Company investors prepare and file an S1, advising the SEC that the company plans to go public. Then the investors put a small amount of money, say $500,000, into that vehicle and take it public, using primarily a retail base to buy the stock, which creates a tradable security as a pink-sheet listed company. The company then uses the appropriate SEC regulatory process to bring in large institutional investors to hopefully buy the public stock. The SEC will review the S1 again as an already-filed public document.

But Pappas doubts the practice will significantly grow. He has not seen a lot of new Form 10 filings come forward, primarily because the JOBS Act has become so attractive and the absolute costs for the traditional IPO, a JOBS Act IPO, or Form 10 IPO are exactly the same. He believes there may be less interest in the Form 10 route and more movement toward the JOBS Act, and when a company has an especially unique proposition, it should proceed under a standard IPO. Yet he says it is fundamentally important to see these new and various instruments come forward because they are providing attractive alternatives for financing life sciences companies.

Whatever the alternatives, all of them together are unlikely to fill the gap left by VCs since their life science heyday. Despite even the current upsurge, many new companies will still wander into the veritable Valley of Death, often to meet the final fate its moniker implies. But Pappas sees the valley more as a filter than a fatal furnace: “The Valley of Death is not a bad situation to have. It helps sort out the science projects, which may be better done under the purview of the NIH and until they get to the point of true translational medicine, where they can define a plan to effectively pursue mechanism-of-action, proof-ofconcept, and a financially sustainable business model.”

SOURCING FUNDS — AND STABILITY
Whether the recent surge in biotech IPOs and VC cash proves to be a lasting boost or transitory bubble for early-stage investment, the full lessons of the past would favor an adaptive funding model. Young, fragile companies need ways to insulate themselves from boom-andbust cycles by diversifying their funding portfolios to tap sources that don’t flood in one season only to vanish with the rains in the next.

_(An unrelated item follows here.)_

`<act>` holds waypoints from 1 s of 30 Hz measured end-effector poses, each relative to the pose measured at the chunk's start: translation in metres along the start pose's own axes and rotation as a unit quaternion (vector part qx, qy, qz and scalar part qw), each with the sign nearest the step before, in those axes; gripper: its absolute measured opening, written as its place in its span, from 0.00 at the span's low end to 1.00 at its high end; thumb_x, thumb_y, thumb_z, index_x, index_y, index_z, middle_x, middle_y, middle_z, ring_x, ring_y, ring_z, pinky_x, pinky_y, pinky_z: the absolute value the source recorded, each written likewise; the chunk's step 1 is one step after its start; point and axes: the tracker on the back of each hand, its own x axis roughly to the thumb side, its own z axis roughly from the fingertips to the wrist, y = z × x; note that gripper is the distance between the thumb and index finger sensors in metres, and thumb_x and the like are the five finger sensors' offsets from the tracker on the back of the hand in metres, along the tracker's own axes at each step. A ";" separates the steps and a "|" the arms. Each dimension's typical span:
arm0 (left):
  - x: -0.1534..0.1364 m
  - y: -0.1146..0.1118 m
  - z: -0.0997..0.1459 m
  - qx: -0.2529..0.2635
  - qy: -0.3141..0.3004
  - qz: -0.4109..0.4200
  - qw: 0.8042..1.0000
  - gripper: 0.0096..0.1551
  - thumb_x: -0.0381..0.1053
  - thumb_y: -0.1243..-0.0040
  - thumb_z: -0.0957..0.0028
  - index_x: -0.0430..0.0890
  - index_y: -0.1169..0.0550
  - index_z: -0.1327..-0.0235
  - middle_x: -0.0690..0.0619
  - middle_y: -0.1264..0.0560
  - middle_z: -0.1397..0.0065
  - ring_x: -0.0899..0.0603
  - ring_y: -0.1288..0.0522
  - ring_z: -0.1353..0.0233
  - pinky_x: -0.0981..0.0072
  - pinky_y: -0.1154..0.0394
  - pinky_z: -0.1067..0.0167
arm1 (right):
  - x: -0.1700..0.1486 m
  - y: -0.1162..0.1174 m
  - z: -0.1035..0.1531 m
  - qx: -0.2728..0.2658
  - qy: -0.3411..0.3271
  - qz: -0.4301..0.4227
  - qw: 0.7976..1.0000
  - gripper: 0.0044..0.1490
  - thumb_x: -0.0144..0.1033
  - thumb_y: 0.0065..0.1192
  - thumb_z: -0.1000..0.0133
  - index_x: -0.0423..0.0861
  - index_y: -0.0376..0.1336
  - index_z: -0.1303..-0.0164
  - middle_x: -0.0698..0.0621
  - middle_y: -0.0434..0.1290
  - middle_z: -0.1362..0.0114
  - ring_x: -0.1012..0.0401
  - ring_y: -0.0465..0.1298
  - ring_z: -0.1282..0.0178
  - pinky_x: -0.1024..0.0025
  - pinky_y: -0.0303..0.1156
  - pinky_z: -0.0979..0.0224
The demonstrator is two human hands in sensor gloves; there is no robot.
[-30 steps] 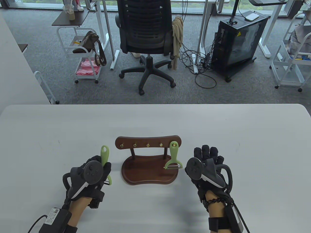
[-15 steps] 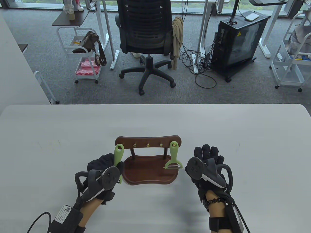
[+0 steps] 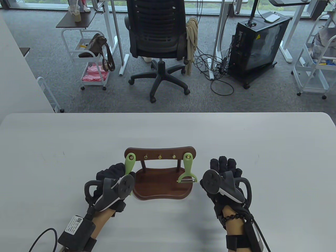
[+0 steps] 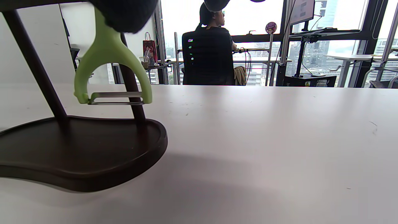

Even the strongest organism can rapidly perish if it depends entirely on a single element of its environment and the element suddenly disappears. Tiny foragers persist where the dinosaurs fall.

Time is the real commodity purchased with investment money. Time to do the right work — formulate the compound, interrogate the toxicology, prepare to test in people, recruit patients and investigators, and run even the most elementary Phase 1 trial — all the work necessary to attract more capital, a partnership, or an acquisition to advance the drug toward legal sale for use in medical practice.

At a minimum, the young company must survive long enough to prove its concept. To fail proof-of-concept in a fair scientific test is regrettable, but not nearly so much as failing to achieve proof-of-concept because there is insufficient money in the bank to pay for testing it. In such cases, the lost-opportunity costs for the company, the industry, and society remain as unknown as an unresolved tragedy in the true sense.